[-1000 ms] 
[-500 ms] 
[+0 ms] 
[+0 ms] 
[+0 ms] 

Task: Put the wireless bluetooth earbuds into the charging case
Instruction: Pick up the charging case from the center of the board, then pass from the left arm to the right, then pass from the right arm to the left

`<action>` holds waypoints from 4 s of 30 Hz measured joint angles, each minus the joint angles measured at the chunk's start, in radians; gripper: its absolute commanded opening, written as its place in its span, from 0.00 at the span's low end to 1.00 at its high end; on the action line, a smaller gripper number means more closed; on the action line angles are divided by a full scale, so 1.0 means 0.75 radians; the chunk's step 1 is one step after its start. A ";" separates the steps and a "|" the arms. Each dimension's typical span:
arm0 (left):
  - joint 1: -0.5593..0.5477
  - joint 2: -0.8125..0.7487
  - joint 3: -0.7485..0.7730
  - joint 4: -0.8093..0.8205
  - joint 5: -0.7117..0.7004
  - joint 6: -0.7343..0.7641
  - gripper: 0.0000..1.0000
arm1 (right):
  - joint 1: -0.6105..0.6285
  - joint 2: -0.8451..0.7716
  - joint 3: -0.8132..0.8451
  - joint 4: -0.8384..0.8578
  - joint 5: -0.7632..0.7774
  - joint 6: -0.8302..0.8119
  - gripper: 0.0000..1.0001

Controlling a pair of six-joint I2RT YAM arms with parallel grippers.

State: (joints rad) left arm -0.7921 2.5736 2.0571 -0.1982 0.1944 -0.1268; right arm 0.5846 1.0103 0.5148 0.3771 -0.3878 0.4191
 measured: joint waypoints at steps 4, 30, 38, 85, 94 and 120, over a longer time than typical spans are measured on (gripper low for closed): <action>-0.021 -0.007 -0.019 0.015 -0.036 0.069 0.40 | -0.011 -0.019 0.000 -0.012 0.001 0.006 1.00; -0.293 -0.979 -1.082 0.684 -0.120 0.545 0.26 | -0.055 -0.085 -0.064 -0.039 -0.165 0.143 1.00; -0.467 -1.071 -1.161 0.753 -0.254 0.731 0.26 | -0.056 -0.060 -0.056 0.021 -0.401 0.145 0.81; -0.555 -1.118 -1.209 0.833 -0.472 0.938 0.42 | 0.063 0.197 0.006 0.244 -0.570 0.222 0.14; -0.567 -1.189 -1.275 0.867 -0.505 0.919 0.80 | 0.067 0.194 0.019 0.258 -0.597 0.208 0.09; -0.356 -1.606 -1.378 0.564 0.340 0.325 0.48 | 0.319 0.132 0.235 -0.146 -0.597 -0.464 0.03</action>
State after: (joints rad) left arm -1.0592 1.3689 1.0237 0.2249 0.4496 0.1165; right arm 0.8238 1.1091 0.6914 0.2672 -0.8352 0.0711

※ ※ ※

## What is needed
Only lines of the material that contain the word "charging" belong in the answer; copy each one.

## Written solution
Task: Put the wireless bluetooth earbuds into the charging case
Instruction: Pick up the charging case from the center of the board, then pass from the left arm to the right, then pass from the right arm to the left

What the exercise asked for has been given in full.